Over the years, how has the medical community viewed transgender people?

JOE WENKE: For many years the medical community has pathologized being transgender. For decades they’ve imposed on transgender people the so-called diagnosis of “gender identity disorder.” Now they’re telling transgender people that they suffer from “dysphoria,” meaning that they are necessarily afflicted with discomfort with their bodies when in fact being transgender is an identity, not a disorder.

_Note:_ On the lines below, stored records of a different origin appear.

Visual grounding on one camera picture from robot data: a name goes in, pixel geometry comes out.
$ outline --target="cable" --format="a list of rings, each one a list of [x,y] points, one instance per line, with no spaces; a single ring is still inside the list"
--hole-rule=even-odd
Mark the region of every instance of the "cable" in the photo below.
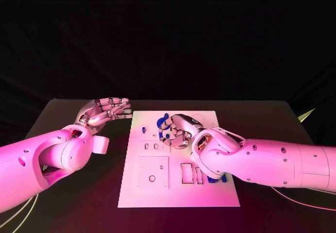
[[[310,189],[310,190],[314,190],[314,191],[317,191],[317,192],[323,192],[323,193],[329,193],[329,194],[336,195],[335,192],[329,192],[329,191],[325,191],[325,190],[320,190],[320,189],[314,189],[314,188],[309,188],[309,189]]]
[[[15,229],[13,233],[17,231],[17,229],[20,228],[20,226],[23,225],[23,223],[25,223],[25,221],[26,221],[28,216],[30,215],[30,212],[32,212],[32,210],[33,210],[33,206],[35,206],[38,197],[39,197],[39,194],[36,195],[36,198],[35,198],[35,201],[33,201],[33,205],[32,205],[32,208],[30,208],[30,210],[29,210],[29,212],[28,212],[28,214],[26,214],[26,217],[25,217],[22,223],[19,224],[17,228]]]
[[[304,204],[304,203],[302,203],[302,202],[293,200],[293,199],[289,198],[274,187],[271,187],[271,188],[273,188],[273,190],[274,190],[283,197],[286,197],[286,198],[287,198],[289,200],[291,200],[293,202],[296,202],[296,203],[299,203],[299,204],[302,204],[302,205],[304,205],[304,206],[313,207],[313,208],[316,208],[316,209],[336,211],[336,209],[330,209],[330,208],[319,207],[319,206],[314,206],[314,205],[309,205],[309,204]]]
[[[20,213],[20,211],[25,209],[25,207],[28,206],[28,204],[30,203],[33,197],[28,200],[25,206],[20,208],[20,210],[15,213],[15,215],[9,218],[9,220],[0,225],[0,228],[9,223],[9,221],[15,218],[15,216]]]

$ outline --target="robotic arm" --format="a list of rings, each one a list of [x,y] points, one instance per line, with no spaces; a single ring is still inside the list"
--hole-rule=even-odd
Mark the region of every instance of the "robotic arm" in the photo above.
[[[92,100],[72,125],[0,148],[0,213],[79,170],[92,152],[107,153],[108,138],[95,134],[107,121],[133,117],[130,106],[126,98]]]
[[[162,142],[176,149],[186,148],[192,143],[190,159],[211,178],[219,179],[228,172],[241,180],[267,186],[336,192],[336,148],[245,140],[219,127],[205,129],[183,114],[166,120],[159,132],[167,125],[176,138],[162,137]]]

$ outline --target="black table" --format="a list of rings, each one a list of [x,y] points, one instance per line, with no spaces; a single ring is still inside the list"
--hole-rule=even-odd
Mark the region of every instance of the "black table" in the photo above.
[[[85,103],[87,100],[52,100],[28,137],[72,124]],[[131,105],[133,110],[215,110],[219,126],[245,138],[312,145],[283,101],[133,100]],[[110,138],[107,154],[92,154],[85,167],[39,195],[32,214],[17,232],[336,232],[336,212],[302,206],[270,187],[238,178],[234,179],[241,207],[118,209],[130,125],[128,119],[107,124],[98,134]],[[299,198],[306,195],[306,189],[287,190]],[[313,195],[320,198],[323,194],[314,192]],[[17,209],[0,214],[2,223]],[[2,229],[4,232],[16,228],[28,209]]]

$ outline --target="black curtain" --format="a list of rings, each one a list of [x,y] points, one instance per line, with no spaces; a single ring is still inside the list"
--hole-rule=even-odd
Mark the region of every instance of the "black curtain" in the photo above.
[[[9,142],[52,98],[284,100],[300,114],[333,97],[332,9],[35,1],[3,4],[0,20]]]

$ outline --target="puzzle board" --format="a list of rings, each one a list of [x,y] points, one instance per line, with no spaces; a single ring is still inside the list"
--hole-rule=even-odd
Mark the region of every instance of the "puzzle board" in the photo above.
[[[215,111],[134,111],[118,208],[239,206],[232,175],[225,174],[228,182],[209,183],[190,161],[192,146],[176,150],[160,142],[156,122],[165,113],[218,126]]]

AIDAN KEY: That is true. So my message to the medical community, to educators and to everyone really is that gender identity exists, and it is not a mental health issue. Once we understand that, we can begin the real work of addressing problematic gender systems in society. Our schools, playgrounds, clothing, toys—you name it—everything is arbitrarily assigned a gender designation. Children articulate at a very early age that our gender systems are unfair and need to be changed. We need to listen to them. We are making progress and are now more tolerant about who can express and what it means to express masculinity. We also need to rethink what it means to be feminine and that it isn’t something to fear when a biological male communicates femininity or actually identifies as a woman.

What is the typical outcome when transgender children are loved and supported by their parents, their siblings and others?

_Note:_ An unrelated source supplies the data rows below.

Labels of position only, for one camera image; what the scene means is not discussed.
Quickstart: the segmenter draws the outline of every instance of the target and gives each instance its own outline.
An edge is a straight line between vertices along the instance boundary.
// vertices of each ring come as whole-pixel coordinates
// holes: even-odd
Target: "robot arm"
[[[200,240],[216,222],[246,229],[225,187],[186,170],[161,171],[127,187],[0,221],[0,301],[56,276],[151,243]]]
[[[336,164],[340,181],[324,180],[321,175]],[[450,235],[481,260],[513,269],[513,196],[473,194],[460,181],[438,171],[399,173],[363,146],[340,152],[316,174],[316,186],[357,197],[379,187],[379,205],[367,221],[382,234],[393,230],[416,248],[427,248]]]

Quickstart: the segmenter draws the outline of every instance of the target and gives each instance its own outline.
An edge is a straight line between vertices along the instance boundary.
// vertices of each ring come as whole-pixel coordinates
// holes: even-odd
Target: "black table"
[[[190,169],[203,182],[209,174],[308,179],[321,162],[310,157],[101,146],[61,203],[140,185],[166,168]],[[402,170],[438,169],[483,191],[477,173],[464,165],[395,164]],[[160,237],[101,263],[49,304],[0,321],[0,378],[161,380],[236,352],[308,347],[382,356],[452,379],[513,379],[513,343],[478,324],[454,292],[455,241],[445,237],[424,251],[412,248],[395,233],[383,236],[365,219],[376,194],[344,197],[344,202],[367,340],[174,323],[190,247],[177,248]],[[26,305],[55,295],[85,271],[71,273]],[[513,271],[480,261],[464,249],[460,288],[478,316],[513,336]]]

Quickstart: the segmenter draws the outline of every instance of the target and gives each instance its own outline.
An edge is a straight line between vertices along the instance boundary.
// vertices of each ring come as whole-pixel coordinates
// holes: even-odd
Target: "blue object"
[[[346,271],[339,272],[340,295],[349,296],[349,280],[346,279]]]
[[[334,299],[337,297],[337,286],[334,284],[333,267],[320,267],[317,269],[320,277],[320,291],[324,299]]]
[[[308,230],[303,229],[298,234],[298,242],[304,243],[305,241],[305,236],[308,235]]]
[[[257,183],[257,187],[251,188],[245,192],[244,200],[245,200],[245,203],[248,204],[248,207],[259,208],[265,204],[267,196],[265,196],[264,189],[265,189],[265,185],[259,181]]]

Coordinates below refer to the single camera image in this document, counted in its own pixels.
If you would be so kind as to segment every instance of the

AIDAN KEY: These kids begin to thrive. When families support their child’s gender identity and the exploration of that identity, they create an optimal environment for that child, one that lays the foundation for building a child’s core sense of self.

JOE WENKE: Yes, transgender children are fundamentally just like any other children. They do great when they are loved unconditionally for who they are.

AIDAN KEY: In the work that I’ve done with the families of these transgender children, I’ve witnessed hundreds of kids who have been offered this kind of love and support. I can’t tell you how many amazed parental faces I see as they talk about the positive changes in their children, kids who at five or six are starting to smile again. They start making friends and improving their grades. They feel they actually have a place in the world as themselves and that they belong just like everybody else.